Разумеется, его утомила многочасовая бешеная скачка – это чувствовалось и в том, как поэт выглядел, и в том, как говорил, однако порой казалось, будто усталость эта копилась целыми столетиями.
– Бедная Испания, – добавил он еле слышно.
Алатристе и дон Франсиско говорили главным образом обо мне, а я в это время, измученный и наконец освобожденный, по-матерински обихоженный Каридад Непрухой, спал в нашей каморке на улице Аркебузы, спал так крепко, словно нуждался – ну а разве, позвольте спросить, не нуждался? – в том, чтобы ввести все мытарства последних дней в границы одного кошмарного сна. И покуда на костре горели еретики, поэт в подробностях рассказывал капитану о своей стремительной и опасной поездке в Арагон.
– Такая жалость, капитан, что вы не видели его лицо в тот миг, когда я протянул ему зеленую книжицу. – Голос поэта звучал устало; он еще не снял с себя насквозь пропыленного дорожного платья, не отстегнул окровавленных шпор. – Луис де Алькесар стал белее бумаг, которые держал в руках, а потом побагровел так, что я даже испугался: не хватит ли его сейчас ненароком удар… Но дело было не в нем, а в Иньиго, и потому я придвинулся почти вплотную и сказал нетерпеливо: «Времени у нас с вами нет, медлить не приходится. Если не спасете мальчика, вы – человек конченый…» И он не стал спорить. Этот негодяй увидел свою будущность так же ясно, как мы представляем себе неизбежность встречи со Всевышним.
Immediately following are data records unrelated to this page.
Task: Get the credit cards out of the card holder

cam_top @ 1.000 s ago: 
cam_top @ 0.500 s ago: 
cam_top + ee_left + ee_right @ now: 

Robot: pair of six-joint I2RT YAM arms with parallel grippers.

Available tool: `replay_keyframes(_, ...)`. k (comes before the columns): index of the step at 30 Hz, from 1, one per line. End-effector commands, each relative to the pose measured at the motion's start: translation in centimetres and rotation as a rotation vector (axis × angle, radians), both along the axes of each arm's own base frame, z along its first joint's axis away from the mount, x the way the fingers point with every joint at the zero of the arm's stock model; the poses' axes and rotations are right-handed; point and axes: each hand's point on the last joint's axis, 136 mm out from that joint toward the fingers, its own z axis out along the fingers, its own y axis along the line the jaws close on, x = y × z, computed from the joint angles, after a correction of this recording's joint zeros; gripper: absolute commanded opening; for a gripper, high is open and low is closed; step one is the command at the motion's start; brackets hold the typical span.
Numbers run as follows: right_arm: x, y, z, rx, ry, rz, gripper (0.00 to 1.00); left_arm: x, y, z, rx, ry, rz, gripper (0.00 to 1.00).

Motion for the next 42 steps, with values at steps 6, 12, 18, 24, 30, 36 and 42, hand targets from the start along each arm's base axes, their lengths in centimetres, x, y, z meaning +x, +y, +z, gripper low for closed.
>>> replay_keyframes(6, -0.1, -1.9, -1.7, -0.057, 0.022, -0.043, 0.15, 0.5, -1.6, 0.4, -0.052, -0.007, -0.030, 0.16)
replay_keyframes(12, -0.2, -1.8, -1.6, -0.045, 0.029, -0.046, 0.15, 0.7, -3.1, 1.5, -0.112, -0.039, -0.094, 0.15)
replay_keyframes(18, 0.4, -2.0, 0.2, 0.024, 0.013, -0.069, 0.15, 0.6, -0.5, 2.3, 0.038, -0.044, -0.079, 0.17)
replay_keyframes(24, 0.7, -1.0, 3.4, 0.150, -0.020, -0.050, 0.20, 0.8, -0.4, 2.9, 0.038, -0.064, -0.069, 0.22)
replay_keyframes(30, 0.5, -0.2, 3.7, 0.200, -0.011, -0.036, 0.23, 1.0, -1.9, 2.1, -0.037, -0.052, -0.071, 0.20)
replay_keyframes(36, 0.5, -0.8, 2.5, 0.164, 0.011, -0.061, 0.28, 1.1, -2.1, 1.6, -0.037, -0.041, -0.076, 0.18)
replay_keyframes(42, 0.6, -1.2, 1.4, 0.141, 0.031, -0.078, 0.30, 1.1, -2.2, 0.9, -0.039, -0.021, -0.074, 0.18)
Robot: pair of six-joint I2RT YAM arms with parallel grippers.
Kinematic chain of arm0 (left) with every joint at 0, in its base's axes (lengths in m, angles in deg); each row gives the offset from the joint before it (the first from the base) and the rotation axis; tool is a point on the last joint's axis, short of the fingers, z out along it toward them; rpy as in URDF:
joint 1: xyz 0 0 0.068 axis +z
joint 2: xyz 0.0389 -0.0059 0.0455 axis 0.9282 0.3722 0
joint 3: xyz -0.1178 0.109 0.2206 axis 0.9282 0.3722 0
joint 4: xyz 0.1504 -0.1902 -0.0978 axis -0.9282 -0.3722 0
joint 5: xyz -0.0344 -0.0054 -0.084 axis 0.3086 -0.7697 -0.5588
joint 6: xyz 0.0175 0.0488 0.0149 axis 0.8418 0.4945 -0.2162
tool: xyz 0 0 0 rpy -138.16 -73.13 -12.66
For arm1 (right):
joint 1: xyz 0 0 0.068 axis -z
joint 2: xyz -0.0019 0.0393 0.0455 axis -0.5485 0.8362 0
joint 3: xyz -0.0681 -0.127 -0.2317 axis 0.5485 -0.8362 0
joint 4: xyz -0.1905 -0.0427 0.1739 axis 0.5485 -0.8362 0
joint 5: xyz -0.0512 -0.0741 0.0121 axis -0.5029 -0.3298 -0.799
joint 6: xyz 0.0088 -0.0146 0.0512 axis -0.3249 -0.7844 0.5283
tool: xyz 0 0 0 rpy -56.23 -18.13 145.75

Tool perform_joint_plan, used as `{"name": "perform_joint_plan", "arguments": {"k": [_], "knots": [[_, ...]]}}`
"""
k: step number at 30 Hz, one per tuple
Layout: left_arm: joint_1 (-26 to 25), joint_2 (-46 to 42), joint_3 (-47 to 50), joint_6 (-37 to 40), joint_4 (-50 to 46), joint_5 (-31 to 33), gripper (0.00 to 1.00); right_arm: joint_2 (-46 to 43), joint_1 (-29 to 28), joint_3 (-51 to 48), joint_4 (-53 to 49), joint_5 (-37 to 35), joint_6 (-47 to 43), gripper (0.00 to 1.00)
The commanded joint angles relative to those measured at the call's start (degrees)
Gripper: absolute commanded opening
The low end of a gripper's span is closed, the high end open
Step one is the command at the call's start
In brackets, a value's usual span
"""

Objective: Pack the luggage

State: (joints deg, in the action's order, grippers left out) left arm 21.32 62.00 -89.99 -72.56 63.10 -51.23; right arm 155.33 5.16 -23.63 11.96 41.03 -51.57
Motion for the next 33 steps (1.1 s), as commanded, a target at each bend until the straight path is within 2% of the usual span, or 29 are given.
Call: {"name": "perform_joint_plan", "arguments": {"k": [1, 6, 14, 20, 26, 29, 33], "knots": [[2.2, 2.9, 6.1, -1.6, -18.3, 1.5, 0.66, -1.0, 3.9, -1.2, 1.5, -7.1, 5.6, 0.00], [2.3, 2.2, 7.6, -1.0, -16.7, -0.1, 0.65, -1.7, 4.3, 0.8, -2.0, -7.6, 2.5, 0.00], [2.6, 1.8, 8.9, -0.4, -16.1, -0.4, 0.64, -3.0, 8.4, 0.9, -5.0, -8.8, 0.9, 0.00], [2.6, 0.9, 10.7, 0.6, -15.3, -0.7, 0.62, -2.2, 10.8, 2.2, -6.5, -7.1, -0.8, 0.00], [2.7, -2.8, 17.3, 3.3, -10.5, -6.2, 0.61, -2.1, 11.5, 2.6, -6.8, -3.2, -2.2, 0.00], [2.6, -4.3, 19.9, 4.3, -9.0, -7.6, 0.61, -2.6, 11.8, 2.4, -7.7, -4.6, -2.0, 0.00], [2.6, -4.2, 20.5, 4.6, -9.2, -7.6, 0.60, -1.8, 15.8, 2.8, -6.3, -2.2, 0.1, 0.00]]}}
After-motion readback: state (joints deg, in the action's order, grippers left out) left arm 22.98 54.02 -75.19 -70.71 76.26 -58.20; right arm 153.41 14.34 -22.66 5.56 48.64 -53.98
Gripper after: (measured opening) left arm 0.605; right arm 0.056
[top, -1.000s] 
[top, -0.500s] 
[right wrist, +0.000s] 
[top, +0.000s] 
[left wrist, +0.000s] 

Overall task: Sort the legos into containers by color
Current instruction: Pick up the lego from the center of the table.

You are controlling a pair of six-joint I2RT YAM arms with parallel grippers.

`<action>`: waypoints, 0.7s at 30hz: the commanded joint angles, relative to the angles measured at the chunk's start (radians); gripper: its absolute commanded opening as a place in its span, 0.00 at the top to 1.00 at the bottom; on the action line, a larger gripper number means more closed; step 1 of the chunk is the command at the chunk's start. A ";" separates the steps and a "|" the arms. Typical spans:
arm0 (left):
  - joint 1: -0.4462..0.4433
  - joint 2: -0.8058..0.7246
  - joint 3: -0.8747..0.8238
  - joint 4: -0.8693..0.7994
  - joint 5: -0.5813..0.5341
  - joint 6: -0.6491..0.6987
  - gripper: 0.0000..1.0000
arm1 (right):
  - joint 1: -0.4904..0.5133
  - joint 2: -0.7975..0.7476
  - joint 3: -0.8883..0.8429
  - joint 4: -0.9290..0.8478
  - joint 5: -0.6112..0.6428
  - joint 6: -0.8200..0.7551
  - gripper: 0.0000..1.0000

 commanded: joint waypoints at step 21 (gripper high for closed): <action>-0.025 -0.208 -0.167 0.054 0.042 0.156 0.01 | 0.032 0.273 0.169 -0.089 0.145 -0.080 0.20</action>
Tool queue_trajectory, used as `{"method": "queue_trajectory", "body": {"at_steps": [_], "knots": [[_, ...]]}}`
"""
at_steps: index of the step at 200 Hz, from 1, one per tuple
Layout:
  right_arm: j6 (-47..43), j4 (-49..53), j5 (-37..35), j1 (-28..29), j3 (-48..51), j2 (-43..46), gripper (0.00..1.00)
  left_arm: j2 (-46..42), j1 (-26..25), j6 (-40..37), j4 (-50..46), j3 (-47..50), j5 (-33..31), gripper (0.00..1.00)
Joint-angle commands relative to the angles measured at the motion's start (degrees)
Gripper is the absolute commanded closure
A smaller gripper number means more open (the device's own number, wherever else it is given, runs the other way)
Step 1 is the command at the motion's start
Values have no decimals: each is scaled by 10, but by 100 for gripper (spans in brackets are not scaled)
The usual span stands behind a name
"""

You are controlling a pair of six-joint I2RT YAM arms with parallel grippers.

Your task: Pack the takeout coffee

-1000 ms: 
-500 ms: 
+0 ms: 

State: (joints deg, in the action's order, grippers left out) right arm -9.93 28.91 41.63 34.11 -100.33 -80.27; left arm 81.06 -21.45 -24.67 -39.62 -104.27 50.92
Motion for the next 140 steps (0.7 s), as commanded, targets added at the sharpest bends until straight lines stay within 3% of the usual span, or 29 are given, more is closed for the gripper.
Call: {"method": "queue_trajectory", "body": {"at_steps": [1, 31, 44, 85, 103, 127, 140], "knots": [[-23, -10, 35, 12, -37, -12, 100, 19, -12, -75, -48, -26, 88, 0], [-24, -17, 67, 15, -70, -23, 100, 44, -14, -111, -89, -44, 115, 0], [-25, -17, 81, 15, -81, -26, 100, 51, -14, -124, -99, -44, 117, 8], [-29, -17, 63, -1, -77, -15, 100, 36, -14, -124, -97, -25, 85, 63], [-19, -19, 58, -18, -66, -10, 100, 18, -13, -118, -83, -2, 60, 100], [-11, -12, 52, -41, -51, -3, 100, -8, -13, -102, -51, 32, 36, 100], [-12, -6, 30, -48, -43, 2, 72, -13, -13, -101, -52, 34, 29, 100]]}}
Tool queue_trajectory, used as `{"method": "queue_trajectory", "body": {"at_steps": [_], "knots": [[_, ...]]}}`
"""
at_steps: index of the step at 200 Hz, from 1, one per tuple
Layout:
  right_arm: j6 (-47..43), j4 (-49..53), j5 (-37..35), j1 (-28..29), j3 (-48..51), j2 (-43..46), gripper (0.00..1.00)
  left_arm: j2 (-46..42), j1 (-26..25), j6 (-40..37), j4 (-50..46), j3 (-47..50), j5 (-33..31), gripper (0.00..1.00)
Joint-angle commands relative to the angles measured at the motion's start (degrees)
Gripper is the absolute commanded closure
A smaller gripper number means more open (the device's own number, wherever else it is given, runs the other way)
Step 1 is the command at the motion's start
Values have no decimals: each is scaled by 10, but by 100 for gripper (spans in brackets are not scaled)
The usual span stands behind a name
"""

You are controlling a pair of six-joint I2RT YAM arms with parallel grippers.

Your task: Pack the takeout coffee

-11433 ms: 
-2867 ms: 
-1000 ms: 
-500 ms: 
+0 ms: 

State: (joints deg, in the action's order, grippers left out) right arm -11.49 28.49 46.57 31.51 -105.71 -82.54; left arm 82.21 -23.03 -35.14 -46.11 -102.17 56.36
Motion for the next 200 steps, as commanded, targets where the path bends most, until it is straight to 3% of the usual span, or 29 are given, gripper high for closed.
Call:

Все так и было, добавлю я от себя. Прежде чем монах успел произнести мое имя, Алькесар вылетел из ложи скорей, чем пуля из мушкетного ствола, – подобное проворство объясняет его успехи на поприще секретарства, – подскочил к ошеломленному падре Эмилио и вполголоса обменялся с ним несколькими словами. На лице доминиканца появилось изумление, потом ярость, потом горчайшая досада; горящие мстительным огнем глаза готовы были, казалось, испепелить дона Франсиско, но тому, утомленному дорогой, снедаемому беспокойством за мою судьбу – ведь опасность совсем еще не миновала, – исполненному решимости идти до конца, в эту минуту было в высокой степени наплевать, кто и как на него смотрит. И вот, вытерши платком холодную испарину со лба, снова побледнев так, что казалось: добросовестный цирюльник только что отворил ему кровь, – Алькесар медленно вернулся туда, где поджидал его поэт. Из-за его плеча видел Кеведо, как, привстав со скамьи, отведенной инквизиторам, падре Эмилио, которого от ярости и разочарования трясло хуже, чем в лихорадке, подозвал к себе монаха и отдал ему краткое, почтительно выслушанное приказание. Тот взял бумагу с приговором и, вместо того чтобы прочесть, отложил в сторонку, намереваясь, вероятно, засунуть ее в самый долгий ящик мадридской инквизиции.